**Work task:**
Skip the pictures and copy all the data that follows exactly.

(Stored data begins)

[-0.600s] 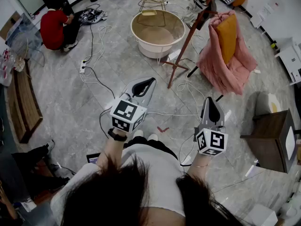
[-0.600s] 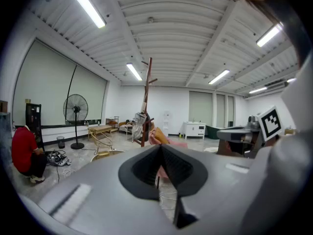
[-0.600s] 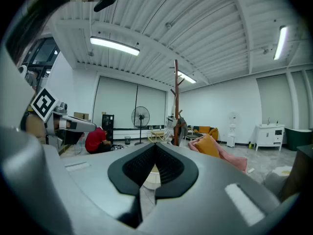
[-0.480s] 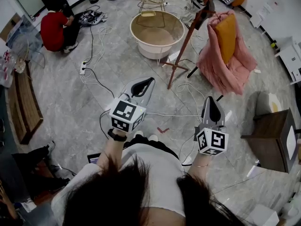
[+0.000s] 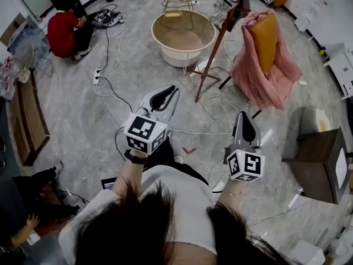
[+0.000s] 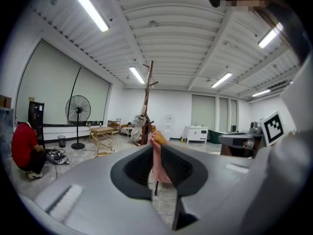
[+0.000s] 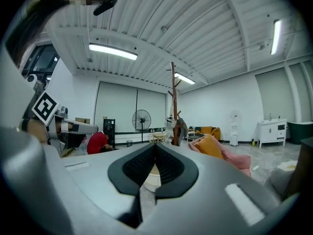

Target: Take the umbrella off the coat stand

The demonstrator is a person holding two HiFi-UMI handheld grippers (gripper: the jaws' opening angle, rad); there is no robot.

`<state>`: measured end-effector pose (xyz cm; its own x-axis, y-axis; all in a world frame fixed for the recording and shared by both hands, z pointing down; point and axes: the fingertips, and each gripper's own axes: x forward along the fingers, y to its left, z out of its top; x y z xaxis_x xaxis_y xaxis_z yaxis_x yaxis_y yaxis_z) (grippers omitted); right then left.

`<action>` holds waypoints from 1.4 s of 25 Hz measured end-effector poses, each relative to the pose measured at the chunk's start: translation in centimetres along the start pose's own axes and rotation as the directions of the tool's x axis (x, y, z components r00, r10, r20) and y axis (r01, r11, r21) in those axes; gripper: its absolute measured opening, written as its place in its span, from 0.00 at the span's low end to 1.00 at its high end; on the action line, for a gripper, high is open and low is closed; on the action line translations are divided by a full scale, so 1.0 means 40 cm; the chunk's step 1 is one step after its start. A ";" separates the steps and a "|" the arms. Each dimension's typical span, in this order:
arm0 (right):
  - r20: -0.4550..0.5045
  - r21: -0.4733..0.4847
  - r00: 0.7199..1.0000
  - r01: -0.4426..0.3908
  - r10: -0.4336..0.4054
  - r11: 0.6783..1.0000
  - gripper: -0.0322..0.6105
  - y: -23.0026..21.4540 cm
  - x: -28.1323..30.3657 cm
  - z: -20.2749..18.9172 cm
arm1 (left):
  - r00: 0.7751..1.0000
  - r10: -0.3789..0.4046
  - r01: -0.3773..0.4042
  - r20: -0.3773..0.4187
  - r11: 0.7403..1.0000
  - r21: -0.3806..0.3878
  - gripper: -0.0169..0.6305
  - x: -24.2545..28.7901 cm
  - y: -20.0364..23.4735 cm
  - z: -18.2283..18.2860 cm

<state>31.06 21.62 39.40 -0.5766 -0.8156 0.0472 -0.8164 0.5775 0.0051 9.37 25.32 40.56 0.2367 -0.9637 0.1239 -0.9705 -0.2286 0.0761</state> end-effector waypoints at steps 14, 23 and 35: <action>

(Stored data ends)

**Result for this task:**
[-0.600s] 
[-0.600s] 
[-0.600s] 
[-0.480s] 
[+0.000s] 
[+0.000s] 
[+0.000s] 

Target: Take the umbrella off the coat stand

The demonstrator is a person holding two HiFi-UMI handheld grippers (gripper: the jaws' opening angle, rad); there is no robot.

`<state>`: measured end-effector pose (xyz cm; its own x-axis, y-axis; all in a world frame fixed for the recording and shared by both hands, z pointing down; point and axes: the fingertips, and each gripper's own axes: x forward along the fingers, y to its left, z out of its top; x y z xaxis_x xaxis_y xaxis_z yaxis_x yaxis_y yaxis_z) (grippers omitted); right then left.

`<action>` holds waypoints from 1.4 s of 25 Hz measured end-effector poses, each relative to the pose measured at the chunk's start: translation in centimetres along the start pose's own axes and rotation as the directions of the tool's x axis (x, y, z components r00, r10, r20) and y axis (r01, r11, r21) in those axes; gripper: its absolute measured opening, written as its place in its span, from 0.00 at the span's low end to 1.00 at its high end; on the action line, for a gripper, high is open and low is closed; on the action line translations are divided by a full scale, so 1.0 means 40 cm; the chunk's step 1 is one step after its start. A ";" separates the steps and a "|" the arms. Each dimension's typical span, in this order:
arm0 (right):
  - r20: -0.4550..0.5045
  - r21: -0.4733..0.4847
  - r00: 0.7199..1.0000
  - r01: -0.4426..0.3908
  - r10: -0.4336..0.4054
  - r11: 0.6783..1.0000
  - gripper: -0.0322..0.6105
  - y: -23.0026..21.4540 cm
  - x: -28.1323..30.3657 cm
  - z: -20.2749..18.9172 cm
arm1 (left):
  - r00: 0.7751..1.0000
  - r10: -0.3789..0.4046
  - r01: -0.3773..0.4042
  - r20: -0.3773..0.4187
  - r11: 0.7403..1.0000
  - r21: -0.3806..0.3878
  - gripper: -0.0169..0.6305
  - x: -24.2545..28.7901 cm
  - y: -20.0364..23.4735 cm
  - z: -18.2283..18.2860 cm

<state>31.06 21.62 39.40 -0.5766 -0.8156 0.0472 -0.8164 0.5775 0.0051 9.37 25.32 40.56 0.2367 -0.9637 0.1239 -0.9705 -0.2286 0.0761</state> end-effector waypoints at steps 14, 23 and 35: <action>

This exercise is now finished.